ColTokenizer

class lightning_ir.models.col.ColTokenizer(*args, query_length: int = 32, doc_length: int = 512, add_marker_tokens: bool = False, query_expansion: bool = False, attend_to_query_expanded_tokens: bool = False, doc_expansion: bool = False, attend_to_doc_expanded_tokens: bool = False, **kwargs)[source]

Bases: BiEncoderTokenizer

LightningIRTokenizer for Col models.

__init__(*args, query_length: int = 32, doc_length: int = 512, add_marker_tokens: bool = False, query_expansion: bool = False, attend_to_query_expanded_tokens: bool = False, doc_expansion: bool = False, attend_to_doc_expanded_tokens: bool = False, **kwargs)[source]

Initializes a Col model’s tokenizer. Encodes queries and documents separately. Optionally adds marker tokens to encoded input sequences and expands queries and documents with mask tokens.

Parameters:

query_length (int) – Maximum query length in number of tokens. Defaults to 32.
doc_length (int) – Maximum document length in number of tokens. Defaults to 512.
add_marker_tokens (bool) – Whether to add extra marker tokens [Q] / [D] to queries / documents. Defaults to False.
query_expansion (bool) – Whether to expand queries with mask tokens. Defaults to False.
attend_to_query_expanded_tokens (bool) – Whether to allow query tokens to attend to mask expanded query tokens. Defaults to False.
doc_expansion (bool) – Whether to expand documents with mask tokens. Defaults to False.
attend_to_doc_expanded_tokens (bool) – Whether to allow document tokens to attend to mask expanded document tokens.
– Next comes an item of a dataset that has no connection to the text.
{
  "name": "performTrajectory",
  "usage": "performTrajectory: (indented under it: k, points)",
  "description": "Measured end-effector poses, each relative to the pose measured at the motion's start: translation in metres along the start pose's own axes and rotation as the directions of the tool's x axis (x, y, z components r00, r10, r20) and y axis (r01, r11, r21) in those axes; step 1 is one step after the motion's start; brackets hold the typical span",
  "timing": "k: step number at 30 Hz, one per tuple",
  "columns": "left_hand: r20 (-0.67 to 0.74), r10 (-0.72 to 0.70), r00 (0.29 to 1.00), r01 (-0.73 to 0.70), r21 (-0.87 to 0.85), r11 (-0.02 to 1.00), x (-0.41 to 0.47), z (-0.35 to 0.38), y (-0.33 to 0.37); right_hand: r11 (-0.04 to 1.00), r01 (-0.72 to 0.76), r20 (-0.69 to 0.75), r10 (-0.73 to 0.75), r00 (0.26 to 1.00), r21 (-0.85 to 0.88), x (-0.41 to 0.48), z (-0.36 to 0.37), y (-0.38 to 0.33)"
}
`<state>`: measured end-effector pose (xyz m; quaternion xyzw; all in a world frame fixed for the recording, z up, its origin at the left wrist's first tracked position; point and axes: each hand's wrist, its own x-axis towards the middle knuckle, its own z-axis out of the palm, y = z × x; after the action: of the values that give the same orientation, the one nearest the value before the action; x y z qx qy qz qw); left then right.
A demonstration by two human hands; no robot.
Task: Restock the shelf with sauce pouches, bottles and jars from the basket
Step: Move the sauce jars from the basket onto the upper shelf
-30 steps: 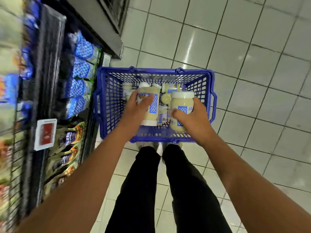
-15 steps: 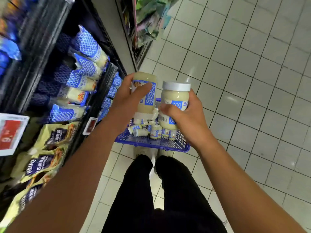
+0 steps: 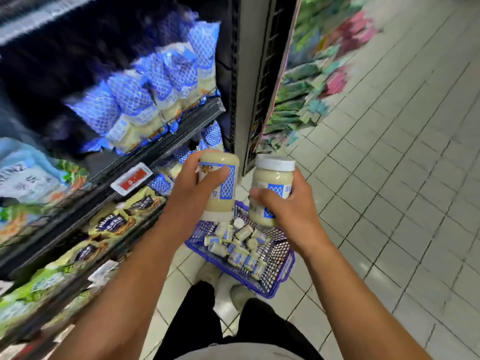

Defaults to False.

Raises:

ValueError – If add_marker_tokens is True and a non-supported tokenizer is used.

Methods

`__init__`(*args[, query_length, doc_length, ...])	Initializes a Col model's tokenizer.
`tokenize_input_sequence`(text, input_type, ...)	Tokenizes an input sequence.

Attributes

DOC_TOKEN: str = '[DOC]': Token to mark a document sequence.

QUERY_TOKEN: str = '[QUE]': Token to mark a query sequence.

config_class

Configuration class for the tokenizer.

alias of ColConfig

property doc_token_id: int | None

The token id of the document token if marker tokens are added.

Returns:: Token id of the document token if added, otherwise None.

classmethod from_pretrained(model_name_or_path: str, *args, **kwargs) → Self

Loads a pretrained tokenizer. Wraps the transformers.PreTrainedTokenizer.from_pretrained method to return a derived LightningIRTokenizer class. See LightningIRTokenizerClassFactory for more details.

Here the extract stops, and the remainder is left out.